Dexter resopló. Emma le tomó la mano por debajo de la sábana y se la apretó con fuerza, hasta que él giró la cabeza para mirarla.

—En serio, Dex —dijo ella, sonriendo—. Me alegro mucho de estar aquí. Me la estoy pasando muy bien.

—Sí, yo también —masculló él.

—Ocho días más —dijo ella.

—Ocho días más.

—¿Te ves capaz de aguantarlo?

—Ya veremos. —Dexter sonrió afectuosamente. Para bien o para mal, volvía a ser todo como antes—. Bueno, esta noche ¿cuántas reglas hemos infringido?

Emma pensó un poco.

—La Uno, la Dos y la Cuatro.

—Pero al menos no hemos jugado al Scrabble.

—Ya habrá tiempo mañana.

Emma levantó una mano por encima de la cabeza, apagó la luz y se acostó de lado, dándole la espalda. Era todo como antes. No supo muy bien cómo tomárselo. Al principio le preocupó no poder dormir, por estar pensando en el día, pero no tardó en sentir con gran alivio que la vencía el sueño, deslizándose por sus venas como un anestésico.

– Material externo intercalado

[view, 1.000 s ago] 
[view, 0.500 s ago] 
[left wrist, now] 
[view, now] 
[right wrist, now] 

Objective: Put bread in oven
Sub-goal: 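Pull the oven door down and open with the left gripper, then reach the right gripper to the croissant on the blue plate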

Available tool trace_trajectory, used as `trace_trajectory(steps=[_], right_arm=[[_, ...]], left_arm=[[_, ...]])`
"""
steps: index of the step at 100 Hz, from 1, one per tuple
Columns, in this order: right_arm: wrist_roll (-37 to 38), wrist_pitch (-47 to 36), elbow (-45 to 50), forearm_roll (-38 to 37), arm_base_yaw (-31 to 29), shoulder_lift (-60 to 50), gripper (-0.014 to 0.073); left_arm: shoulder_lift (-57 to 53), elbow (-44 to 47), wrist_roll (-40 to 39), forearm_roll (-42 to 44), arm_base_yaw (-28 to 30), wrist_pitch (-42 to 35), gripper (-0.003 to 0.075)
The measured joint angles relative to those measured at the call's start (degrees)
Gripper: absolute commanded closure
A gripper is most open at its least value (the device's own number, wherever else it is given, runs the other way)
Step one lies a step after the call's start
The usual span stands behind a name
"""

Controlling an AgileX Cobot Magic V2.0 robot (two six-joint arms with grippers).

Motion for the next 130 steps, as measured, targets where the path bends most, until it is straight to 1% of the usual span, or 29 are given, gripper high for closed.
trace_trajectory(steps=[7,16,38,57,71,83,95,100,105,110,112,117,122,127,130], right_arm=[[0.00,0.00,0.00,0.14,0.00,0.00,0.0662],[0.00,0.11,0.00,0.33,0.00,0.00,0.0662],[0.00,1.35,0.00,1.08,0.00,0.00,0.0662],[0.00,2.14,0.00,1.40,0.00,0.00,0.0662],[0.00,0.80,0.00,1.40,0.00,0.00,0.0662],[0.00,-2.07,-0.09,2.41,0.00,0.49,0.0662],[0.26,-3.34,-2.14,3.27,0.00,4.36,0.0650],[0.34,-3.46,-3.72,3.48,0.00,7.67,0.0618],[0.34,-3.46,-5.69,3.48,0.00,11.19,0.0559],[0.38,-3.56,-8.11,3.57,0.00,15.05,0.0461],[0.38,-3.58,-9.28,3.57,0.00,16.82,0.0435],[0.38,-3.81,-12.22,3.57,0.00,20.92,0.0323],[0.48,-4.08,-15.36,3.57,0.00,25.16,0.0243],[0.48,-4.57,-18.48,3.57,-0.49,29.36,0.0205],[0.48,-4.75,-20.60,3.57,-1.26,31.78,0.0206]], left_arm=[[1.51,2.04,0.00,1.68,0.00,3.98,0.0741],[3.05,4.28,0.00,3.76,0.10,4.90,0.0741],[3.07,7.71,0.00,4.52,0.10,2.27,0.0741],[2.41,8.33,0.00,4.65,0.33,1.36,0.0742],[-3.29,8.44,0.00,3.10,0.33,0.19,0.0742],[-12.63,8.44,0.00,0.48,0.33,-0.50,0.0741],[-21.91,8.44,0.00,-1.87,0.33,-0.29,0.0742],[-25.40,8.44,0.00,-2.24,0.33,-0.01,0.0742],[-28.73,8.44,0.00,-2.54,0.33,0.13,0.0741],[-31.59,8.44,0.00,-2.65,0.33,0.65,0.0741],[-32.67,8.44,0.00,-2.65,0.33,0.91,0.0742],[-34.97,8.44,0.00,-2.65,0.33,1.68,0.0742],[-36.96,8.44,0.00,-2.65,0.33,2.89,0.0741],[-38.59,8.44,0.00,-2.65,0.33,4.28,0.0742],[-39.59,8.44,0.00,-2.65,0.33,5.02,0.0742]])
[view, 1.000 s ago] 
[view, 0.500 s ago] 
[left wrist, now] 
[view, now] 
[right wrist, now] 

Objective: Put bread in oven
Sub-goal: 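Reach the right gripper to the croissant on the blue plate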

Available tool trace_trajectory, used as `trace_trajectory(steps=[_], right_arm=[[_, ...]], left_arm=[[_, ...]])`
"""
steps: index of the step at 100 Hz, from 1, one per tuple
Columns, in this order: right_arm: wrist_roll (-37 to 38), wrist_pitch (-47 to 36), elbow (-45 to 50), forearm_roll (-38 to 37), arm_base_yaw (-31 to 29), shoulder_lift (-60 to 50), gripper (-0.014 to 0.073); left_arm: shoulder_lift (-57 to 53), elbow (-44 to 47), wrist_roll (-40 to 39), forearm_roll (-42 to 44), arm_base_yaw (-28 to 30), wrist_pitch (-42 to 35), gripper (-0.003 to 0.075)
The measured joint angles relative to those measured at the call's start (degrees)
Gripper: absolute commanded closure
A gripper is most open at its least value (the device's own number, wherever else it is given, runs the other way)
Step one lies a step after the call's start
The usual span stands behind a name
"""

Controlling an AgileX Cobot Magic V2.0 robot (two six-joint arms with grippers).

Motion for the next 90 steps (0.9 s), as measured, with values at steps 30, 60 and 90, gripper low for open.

Dexter se quedó mirando el techo bañado en luz azul, con la sensación de no haber tenido una velada muy brillante. Estar con Emma requería ciertos modales, y él no siempre estaba a la altura. Al mirarla de reojo, con el pelo sobre la nuca, y el bronceado reciente de la piel contra el blanco de la sábana, se planteó tocarle el hombro para disculparse.

—Buenas noches, Dex —murmuró ella, mientras aún podía hablar.

—Buenas noches, Em —contestó él; pero ya no lo oía.

Quedan ocho días —pensó—. Ocho días enteros. En ocho días podía pasar casi de todo.